Plot Summary
Chapter 23 opens with the duke and the king staging their scandalous show, “The Royal Nonesuch,” in the small Arkansas town. The duke builds a rough stage with a curtain and footlights, and a packed house of men fills the venue that first night. After hyping the performance as the greatest tragedy ever enacted—with the king billed as Edmund Kean the Elder—the duke raises the curtain to reveal the king prancing on all fours, completely naked and painted in wild, rainbow-colored stripes. The audience roars with laughter and demands three encores, but the show lasts only minutes. When the crowd realizes the brevity of the entertainment, they are furious at having been “sold.”
The Con Succeeds Through Human Nature
A prominent townsman convinces the angry audience not to expose the swindle. His logic is devastatingly simple: if they admit they were fooled, the entire town will laugh at them. Instead, they should praise the show and lure their neighbors into the same trap. The plan works perfectly. The second night draws another capacity crowd that is fleeced just as easily. On the third night, Huck notices the returning audience members carrying rotten eggs, dead cats, and cabbages under their coats—clearly intending revenge. The duke anticipates this, and he and Huck slip away to the raft before the curtain rises. The king, who had never gone to the theater that night at all, is already hiding aboard. In three nights the con men have collected four hundred and sixty-five dollars.
Huck and Jim Discuss Royalty
Floating downriver after the escape, Jim and Huck discuss the behavior of the king and the duke. Huck launches into a comic, wildly inaccurate history lecture about Henry VIII and other European monarchs to convince Jim that all kings are “rapscallions.” Huck muddles together Henry VIII, the Boston Tea Party, the Thousand and One Nights, and the Domesday Book into a single absurd narrative, insisting that their frauds are mild compared to real royalty. The passage showcases Twain’s satirical genius: Huck’s garbled history is hilarious, yet his underlying point—that power breeds corruption—rings true.

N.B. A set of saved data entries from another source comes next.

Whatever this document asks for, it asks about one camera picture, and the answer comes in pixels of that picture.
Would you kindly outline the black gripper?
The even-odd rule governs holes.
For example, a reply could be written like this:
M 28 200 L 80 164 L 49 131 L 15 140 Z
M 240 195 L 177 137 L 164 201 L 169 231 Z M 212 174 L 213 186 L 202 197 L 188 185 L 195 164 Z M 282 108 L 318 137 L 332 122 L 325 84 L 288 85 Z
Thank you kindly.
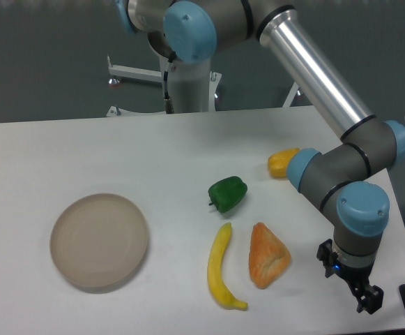
M 316 253 L 316 258 L 322 262 L 325 269 L 325 277 L 336 275 L 346 281 L 357 300 L 356 311 L 366 311 L 368 314 L 377 312 L 382 307 L 384 298 L 384 291 L 369 282 L 376 256 L 377 252 L 355 256 L 341 249 L 333 249 L 331 239 L 320 244 Z

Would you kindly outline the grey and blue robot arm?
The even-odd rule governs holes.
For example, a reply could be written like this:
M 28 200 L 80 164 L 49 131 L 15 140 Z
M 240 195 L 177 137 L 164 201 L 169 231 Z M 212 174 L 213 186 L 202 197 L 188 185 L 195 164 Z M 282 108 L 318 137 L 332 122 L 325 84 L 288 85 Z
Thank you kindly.
M 369 283 L 390 201 L 368 179 L 405 158 L 405 127 L 369 112 L 300 25 L 290 1 L 117 1 L 123 28 L 142 31 L 166 62 L 162 90 L 167 113 L 205 112 L 208 73 L 192 69 L 249 38 L 269 49 L 306 94 L 341 144 L 326 154 L 304 149 L 288 177 L 332 224 L 317 251 L 327 276 L 349 286 L 359 311 L 374 313 L 383 291 Z

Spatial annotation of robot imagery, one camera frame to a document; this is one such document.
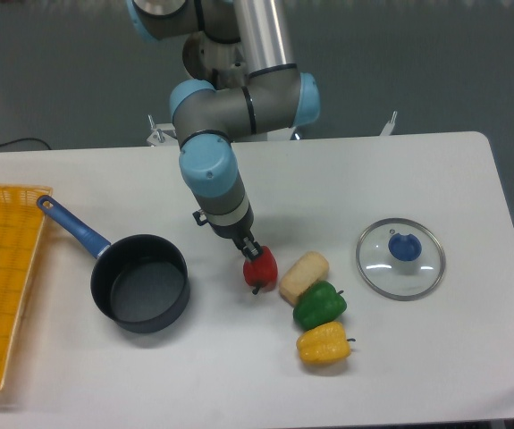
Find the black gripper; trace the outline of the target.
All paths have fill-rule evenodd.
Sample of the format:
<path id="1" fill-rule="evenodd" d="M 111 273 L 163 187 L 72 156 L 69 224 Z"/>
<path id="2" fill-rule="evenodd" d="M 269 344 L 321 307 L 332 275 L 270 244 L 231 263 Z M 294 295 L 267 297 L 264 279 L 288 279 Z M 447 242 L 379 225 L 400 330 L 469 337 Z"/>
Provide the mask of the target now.
<path id="1" fill-rule="evenodd" d="M 255 241 L 251 231 L 254 214 L 250 207 L 238 220 L 228 225 L 219 225 L 210 220 L 210 216 L 199 209 L 193 213 L 198 226 L 208 224 L 215 234 L 221 238 L 232 240 L 236 248 L 247 260 L 256 260 L 261 256 L 261 247 Z"/>

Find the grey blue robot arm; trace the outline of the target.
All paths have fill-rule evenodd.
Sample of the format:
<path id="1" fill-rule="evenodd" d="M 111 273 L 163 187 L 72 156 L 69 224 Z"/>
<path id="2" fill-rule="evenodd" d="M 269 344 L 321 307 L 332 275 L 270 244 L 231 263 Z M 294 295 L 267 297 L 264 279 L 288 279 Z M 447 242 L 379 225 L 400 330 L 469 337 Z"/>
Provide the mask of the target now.
<path id="1" fill-rule="evenodd" d="M 231 143 L 310 124 L 321 110 L 314 77 L 294 60 L 282 2 L 129 1 L 127 9 L 145 38 L 204 35 L 240 50 L 240 83 L 219 88 L 214 75 L 192 73 L 169 106 L 181 176 L 200 206 L 198 224 L 258 259 L 263 250 L 251 232 L 254 216 Z"/>

Jim’s Story About His Daughter
The chapter closes with one of the novel’s most emotionally powerful moments. Huck wakes to find Jim moaning softly, homesick and grieving for his wife and children. Huck is struck by a realization that Jim “cared just as much for his people as white folks does for their’n.” Jim then tells Huck about his daughter ’Lizabeth. After she recovered from scarlet fever, Jim ordered her to shut the door. When she just stood there smiling, Jim struck her. Only later, when a slamming door failed to make her flinch, did Jim realize she had been left completely deaf by the fever. The guilt devastates him, and he vows never to forgive himself. This confession reveals Jim’s deep humanity and parental love, directly challenging the racist assumptions of the era and marking a turning point in Huck’s understanding of Jim as a fully feeling human being.